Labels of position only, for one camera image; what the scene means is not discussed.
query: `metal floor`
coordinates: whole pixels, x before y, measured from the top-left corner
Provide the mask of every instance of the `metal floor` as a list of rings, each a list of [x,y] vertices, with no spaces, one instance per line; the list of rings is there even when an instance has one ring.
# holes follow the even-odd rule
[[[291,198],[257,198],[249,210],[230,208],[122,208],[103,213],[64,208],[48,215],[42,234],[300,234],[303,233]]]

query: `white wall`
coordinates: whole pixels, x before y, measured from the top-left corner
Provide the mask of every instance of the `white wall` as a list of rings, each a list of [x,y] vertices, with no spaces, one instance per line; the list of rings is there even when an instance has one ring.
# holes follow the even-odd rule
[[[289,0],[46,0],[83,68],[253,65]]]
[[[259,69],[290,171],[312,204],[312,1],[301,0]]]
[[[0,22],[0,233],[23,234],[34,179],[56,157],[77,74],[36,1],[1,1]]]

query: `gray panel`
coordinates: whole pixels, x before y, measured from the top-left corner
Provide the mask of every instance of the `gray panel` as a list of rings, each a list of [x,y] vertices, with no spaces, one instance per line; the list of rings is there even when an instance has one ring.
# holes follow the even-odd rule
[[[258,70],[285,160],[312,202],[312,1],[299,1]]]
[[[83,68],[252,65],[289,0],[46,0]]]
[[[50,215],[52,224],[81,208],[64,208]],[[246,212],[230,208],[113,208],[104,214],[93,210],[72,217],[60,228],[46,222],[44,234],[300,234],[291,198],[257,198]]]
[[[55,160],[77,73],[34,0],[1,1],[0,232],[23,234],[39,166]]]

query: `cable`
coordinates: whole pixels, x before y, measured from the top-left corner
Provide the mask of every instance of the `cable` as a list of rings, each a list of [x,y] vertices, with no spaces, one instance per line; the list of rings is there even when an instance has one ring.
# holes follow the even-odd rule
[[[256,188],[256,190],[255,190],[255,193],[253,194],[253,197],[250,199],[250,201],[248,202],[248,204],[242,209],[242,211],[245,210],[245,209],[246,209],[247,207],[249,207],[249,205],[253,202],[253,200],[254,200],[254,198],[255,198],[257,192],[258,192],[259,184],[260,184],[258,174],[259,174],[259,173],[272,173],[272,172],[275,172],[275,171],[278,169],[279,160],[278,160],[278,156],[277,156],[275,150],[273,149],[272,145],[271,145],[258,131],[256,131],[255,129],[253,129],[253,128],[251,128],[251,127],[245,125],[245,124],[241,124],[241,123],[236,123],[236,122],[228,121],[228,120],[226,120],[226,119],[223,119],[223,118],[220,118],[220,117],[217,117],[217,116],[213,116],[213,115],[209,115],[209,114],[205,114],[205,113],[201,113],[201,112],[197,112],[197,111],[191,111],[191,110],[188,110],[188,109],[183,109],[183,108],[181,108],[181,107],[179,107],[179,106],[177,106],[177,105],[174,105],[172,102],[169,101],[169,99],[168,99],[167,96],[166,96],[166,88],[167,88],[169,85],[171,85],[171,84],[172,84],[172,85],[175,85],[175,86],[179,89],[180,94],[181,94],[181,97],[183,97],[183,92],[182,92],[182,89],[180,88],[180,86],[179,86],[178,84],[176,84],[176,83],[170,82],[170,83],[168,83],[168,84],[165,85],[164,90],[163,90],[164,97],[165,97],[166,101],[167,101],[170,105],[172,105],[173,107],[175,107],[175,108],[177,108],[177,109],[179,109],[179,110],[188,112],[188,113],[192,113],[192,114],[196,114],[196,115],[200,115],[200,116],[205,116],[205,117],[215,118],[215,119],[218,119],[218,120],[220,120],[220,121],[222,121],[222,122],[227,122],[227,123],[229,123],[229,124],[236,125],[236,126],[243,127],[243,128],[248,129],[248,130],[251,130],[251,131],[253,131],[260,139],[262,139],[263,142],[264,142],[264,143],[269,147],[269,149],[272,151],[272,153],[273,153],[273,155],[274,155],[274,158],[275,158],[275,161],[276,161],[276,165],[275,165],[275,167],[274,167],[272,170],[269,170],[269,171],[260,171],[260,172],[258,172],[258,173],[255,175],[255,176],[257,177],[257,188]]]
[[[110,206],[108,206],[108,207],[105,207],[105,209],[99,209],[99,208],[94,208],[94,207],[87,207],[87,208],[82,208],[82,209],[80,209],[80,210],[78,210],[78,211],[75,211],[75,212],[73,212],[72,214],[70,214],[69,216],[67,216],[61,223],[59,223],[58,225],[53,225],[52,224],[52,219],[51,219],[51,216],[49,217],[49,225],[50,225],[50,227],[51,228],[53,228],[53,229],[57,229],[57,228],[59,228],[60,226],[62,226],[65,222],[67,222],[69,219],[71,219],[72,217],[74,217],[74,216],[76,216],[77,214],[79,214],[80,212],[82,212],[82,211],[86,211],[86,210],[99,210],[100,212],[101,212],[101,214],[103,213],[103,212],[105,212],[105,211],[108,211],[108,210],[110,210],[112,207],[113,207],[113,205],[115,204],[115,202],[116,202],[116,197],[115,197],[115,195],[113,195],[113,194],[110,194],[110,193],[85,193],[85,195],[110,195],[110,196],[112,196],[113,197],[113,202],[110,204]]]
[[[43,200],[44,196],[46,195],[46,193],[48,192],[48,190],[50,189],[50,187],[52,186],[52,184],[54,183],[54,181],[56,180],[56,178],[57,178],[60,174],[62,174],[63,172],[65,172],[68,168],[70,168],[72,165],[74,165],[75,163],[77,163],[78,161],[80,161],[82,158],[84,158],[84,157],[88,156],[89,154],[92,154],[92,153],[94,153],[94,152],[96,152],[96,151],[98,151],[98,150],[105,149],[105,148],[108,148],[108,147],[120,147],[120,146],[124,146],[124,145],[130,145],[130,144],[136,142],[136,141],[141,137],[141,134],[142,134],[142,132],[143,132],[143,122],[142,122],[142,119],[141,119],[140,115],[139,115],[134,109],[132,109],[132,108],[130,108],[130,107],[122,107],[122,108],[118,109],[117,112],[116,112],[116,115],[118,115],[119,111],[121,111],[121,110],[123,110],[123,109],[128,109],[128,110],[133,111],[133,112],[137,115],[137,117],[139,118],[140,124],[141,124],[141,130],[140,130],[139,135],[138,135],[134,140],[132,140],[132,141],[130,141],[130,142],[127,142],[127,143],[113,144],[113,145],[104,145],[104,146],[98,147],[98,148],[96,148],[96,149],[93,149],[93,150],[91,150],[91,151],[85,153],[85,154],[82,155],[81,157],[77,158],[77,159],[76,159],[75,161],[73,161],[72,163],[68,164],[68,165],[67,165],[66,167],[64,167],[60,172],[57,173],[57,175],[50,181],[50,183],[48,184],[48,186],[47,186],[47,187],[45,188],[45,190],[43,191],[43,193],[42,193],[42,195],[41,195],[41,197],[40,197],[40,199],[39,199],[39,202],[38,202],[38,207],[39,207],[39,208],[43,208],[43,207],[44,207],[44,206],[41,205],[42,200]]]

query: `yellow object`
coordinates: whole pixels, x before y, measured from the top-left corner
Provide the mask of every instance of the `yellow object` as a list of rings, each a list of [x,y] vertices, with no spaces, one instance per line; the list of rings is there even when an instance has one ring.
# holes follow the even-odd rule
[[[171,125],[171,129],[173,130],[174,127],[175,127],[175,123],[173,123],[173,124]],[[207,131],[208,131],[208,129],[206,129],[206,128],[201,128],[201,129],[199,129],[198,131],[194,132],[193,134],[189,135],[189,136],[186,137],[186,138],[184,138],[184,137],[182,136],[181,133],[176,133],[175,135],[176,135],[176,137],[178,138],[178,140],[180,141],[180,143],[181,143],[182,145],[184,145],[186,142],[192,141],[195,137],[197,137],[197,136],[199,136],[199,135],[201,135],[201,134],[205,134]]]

■ ■ ■ ■

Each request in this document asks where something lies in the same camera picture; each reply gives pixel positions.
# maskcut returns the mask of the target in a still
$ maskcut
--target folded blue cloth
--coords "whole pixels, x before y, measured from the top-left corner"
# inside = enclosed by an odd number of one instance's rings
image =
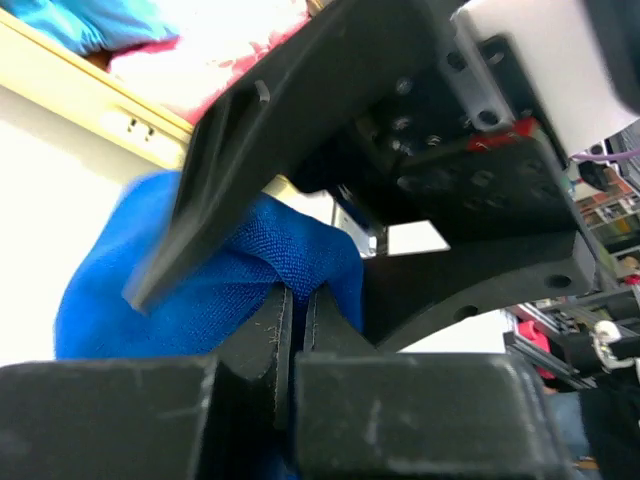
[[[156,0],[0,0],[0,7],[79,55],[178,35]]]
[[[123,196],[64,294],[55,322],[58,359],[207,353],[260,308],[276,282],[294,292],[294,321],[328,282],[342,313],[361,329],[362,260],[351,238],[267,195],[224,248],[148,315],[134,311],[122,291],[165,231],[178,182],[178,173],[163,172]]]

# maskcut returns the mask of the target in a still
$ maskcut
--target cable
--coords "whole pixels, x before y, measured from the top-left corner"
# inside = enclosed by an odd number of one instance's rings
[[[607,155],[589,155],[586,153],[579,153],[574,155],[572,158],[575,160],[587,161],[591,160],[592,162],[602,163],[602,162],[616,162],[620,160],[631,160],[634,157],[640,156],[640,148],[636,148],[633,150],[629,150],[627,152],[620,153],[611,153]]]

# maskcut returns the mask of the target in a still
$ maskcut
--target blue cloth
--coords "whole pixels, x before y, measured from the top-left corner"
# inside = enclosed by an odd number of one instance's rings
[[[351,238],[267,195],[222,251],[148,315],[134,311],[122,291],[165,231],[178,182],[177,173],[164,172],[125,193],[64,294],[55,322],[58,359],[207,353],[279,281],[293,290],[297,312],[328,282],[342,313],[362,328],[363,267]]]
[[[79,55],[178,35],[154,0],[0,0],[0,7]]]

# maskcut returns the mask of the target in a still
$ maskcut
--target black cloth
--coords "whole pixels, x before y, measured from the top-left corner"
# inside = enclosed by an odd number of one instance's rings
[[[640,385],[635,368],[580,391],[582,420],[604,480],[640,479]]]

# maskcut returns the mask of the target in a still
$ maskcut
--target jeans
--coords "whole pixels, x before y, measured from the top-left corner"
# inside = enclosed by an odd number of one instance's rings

■ ■ ■ ■

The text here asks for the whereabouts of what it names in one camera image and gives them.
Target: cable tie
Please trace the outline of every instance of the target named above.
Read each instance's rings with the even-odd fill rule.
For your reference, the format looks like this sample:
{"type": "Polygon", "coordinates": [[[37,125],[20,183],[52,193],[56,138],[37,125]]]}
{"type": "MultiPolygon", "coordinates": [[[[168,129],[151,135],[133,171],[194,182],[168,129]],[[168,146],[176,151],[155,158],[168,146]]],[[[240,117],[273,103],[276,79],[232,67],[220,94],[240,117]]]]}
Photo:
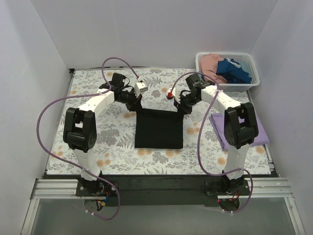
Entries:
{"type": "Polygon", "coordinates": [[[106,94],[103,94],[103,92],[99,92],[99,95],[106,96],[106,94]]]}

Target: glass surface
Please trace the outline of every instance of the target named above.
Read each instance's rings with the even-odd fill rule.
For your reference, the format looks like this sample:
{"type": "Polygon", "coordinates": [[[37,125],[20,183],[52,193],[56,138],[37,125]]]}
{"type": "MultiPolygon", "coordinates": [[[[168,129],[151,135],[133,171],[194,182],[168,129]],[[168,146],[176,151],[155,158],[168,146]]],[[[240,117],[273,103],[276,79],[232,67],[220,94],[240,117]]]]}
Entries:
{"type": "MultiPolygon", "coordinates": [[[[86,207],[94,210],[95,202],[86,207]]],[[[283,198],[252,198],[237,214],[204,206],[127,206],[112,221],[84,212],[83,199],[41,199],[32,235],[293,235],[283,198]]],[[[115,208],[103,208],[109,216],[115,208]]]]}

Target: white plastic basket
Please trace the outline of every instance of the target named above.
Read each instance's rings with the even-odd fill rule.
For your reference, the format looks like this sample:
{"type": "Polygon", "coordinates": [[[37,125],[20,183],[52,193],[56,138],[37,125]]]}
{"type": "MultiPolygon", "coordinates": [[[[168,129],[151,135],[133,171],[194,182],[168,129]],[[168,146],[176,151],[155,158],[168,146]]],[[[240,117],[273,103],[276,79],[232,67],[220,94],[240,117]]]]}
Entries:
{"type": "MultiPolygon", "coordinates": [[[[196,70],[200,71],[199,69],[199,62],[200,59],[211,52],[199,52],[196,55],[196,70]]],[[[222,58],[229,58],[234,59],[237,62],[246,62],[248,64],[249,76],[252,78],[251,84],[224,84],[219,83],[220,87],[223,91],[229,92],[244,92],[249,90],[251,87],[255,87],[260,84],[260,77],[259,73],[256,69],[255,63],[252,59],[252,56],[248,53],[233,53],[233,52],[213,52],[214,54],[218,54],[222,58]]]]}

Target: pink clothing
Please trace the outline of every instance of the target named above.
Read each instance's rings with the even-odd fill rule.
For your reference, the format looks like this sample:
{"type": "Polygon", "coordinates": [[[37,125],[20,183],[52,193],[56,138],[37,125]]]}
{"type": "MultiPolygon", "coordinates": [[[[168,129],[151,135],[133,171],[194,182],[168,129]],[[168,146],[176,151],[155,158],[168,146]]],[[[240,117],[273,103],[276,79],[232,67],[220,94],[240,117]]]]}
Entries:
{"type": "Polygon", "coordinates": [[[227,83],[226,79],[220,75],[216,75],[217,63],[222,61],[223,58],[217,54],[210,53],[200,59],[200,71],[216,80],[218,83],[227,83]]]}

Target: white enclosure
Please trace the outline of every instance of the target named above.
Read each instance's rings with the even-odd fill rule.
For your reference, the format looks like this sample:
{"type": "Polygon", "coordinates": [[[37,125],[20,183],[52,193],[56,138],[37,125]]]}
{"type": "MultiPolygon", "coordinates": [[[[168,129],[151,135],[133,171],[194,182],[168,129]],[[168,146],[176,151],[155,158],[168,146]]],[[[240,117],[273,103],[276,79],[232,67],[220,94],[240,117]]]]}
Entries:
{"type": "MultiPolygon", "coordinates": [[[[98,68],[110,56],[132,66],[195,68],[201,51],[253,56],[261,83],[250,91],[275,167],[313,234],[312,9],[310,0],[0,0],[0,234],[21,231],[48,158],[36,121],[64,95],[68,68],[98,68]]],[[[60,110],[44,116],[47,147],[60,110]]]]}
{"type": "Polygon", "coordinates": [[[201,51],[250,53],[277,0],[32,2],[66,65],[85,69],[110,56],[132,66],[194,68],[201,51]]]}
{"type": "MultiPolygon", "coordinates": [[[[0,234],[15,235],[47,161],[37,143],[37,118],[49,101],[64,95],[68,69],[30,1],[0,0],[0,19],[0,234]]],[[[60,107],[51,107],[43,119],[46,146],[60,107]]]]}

■ ■ ■ ■

REQUIRED ACTION -
Search the data above for the string "camera" and copy each line that has it.

WRITTEN SOLUTION -
Labels of position only, for one camera image; what the scene means is not discussed.
Each request in this document asks where something lies in the same camera picture; each reply gives pixel positions.
The text here asks for the whereabouts of what it names in one camera image and gives them.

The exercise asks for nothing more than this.